I tried to stay in it for the kids. I was lucky that she found a better job and I was able to see the writing on the wall. You need to do some real soul seaching. I purchased a program along time ago from the web called "should I stay or go" it helped me open up my eyes to how I was being treated.
If you have not tired martial counciling yet I would highly advise this. How you tried talking to him about it? I'm sorry to dis agree with you but he is being moody and selfish with you for a reason. It may not be directed at you but there is a reason why he is acting like that.

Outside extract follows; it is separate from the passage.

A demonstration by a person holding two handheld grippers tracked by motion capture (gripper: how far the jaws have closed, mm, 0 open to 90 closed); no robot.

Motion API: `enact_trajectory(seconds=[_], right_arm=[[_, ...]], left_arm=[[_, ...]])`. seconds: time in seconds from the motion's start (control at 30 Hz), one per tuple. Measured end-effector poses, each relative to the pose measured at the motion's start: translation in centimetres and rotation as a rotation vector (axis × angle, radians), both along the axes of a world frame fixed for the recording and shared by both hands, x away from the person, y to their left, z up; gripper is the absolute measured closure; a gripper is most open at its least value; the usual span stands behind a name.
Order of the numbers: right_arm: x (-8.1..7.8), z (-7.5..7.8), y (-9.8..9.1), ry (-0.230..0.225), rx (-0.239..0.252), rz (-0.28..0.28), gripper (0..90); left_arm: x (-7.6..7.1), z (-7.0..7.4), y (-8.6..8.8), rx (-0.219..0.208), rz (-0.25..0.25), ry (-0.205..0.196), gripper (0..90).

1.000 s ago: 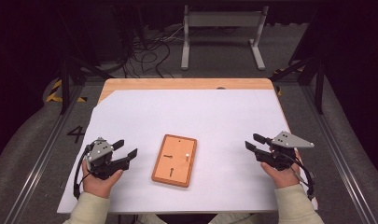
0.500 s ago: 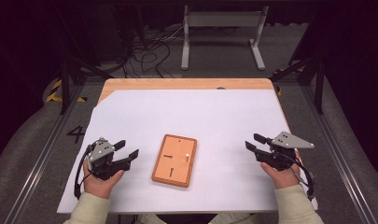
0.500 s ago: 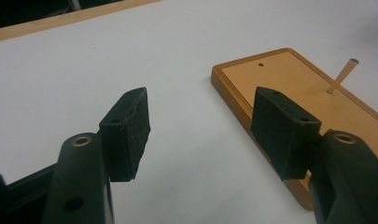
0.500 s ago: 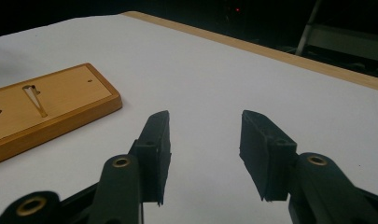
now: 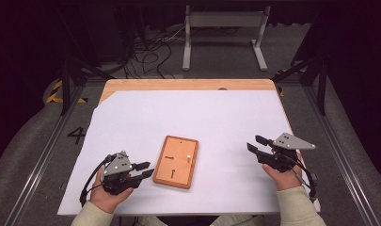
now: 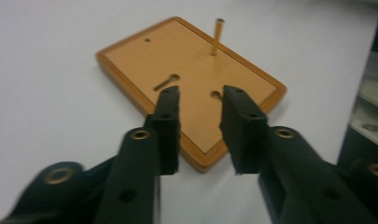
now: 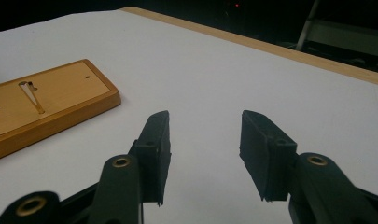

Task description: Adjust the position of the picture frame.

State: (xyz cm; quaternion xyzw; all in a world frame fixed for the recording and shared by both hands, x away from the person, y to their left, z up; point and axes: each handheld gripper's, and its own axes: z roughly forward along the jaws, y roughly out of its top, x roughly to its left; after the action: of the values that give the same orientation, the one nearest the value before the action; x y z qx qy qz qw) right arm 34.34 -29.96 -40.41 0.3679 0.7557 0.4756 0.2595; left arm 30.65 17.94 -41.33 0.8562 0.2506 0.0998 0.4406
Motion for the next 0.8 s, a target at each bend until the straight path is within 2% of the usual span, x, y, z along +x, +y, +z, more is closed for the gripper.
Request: enact_trajectory(seconds=[0.07,0.1,0.2,0.23,0.43,0.47,0.7,0.77,0.8], right_arm=[[0.0,0.0,0.0,0.001,0.000,0.001,53.8],[0.0,0.0,0.0,0.001,0.001,0.000,53.8],[0.0,0.0,0.1,0.003,-0.005,-0.001,53.9],[0.0,0.0,0.1,0.003,-0.005,-0.001,53.9],[-0.2,-0.1,0.3,0.007,-0.012,-0.002,53.9],[-0.3,-0.1,0.2,0.007,-0.015,-0.004,53.9],[-0.9,-0.2,-0.2,0.007,-0.017,-0.018,53.8],[-1.1,-0.2,-0.5,0.009,-0.015,-0.029,53.7],[-1.2,-0.2,-0.6,0.012,-0.014,-0.034,53.7]], left_arm=[[0.1,-0.3,-0.5,0.012,-0.052,0.025,88.4],[0.1,-0.4,-0.7,0.011,-0.061,0.034,89.9],[0.0,-0.6,-2.1,0.018,-0.105,0.042,90.0],[0.0,-0.6,-2.1,0.018,-0.105,0.042,90.0],[-0.1,-1.0,-5.5,0.030,-0.175,0.050,90.0],[-0.1,-1.0,-5.5,0.030,-0.175,0.050,90.0],[0.3,-1.4,-8.4,0.032,-0.221,0.071,90.0],[0.4,-1.6,-9.2,0.040,-0.236,0.080,90.0],[0.5,-1.7,-9.8,0.058,-0.249,0.080,90.0]])
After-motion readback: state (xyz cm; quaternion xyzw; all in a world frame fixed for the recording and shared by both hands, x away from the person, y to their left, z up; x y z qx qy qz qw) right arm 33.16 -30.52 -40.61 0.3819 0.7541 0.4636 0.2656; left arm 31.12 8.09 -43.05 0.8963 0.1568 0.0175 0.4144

I am not a professional counciler but will be studying to become one soon. I have been told by many of my friends that I would make a good one. If you would like to feel free to contact me @ D_Heyman1@Yahoo.com
Hang in there things will get better you have made it this far. Just remember it takes 2 to make a marriage work. I learned this the hard way.
By the way if you have young kids he may have a hard time dealing with them. As much as I love my kids I used to have a hard time with them and it would cause me to suffer from Anxiety which inturn would make me angery towards them or want to sleep from being stressed out all of the time.
I also was not aware of the fact that I had a medical condition called Hypothyroidism which can cause Anxiety and depression such as my case. Since I have switched medications I don't have this problem like I used to, but then again I no longer have this daily stress in my life either. I'm glad to hear you still love him, hang in there. Its not over till it's over.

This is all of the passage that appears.